__Work order__
Could you copy every line in the listing below that has the word "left"?

__Provided material__
+ + + + + + +

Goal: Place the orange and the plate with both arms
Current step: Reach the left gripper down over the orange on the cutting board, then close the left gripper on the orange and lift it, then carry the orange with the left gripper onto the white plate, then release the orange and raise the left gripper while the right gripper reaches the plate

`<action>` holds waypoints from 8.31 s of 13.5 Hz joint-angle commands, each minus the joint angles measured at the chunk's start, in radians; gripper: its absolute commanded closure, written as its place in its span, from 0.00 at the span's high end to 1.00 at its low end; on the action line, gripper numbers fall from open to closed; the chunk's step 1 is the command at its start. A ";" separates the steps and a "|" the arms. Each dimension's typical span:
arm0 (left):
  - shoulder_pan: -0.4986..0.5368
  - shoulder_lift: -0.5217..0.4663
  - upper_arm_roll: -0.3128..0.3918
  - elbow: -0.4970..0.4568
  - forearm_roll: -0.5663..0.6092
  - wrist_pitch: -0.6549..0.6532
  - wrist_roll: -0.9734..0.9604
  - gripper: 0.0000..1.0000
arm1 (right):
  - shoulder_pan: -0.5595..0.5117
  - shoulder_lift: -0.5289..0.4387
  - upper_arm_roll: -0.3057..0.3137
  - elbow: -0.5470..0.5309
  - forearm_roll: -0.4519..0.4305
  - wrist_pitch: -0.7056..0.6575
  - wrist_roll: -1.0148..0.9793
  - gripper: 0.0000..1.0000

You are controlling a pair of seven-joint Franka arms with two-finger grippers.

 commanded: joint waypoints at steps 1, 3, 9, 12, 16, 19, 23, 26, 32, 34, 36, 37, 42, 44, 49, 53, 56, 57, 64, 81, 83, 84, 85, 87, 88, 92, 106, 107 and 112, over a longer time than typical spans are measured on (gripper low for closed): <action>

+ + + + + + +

__Task response__
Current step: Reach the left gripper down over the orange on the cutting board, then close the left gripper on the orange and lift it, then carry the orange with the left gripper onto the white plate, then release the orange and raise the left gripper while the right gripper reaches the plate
arm0 (left):

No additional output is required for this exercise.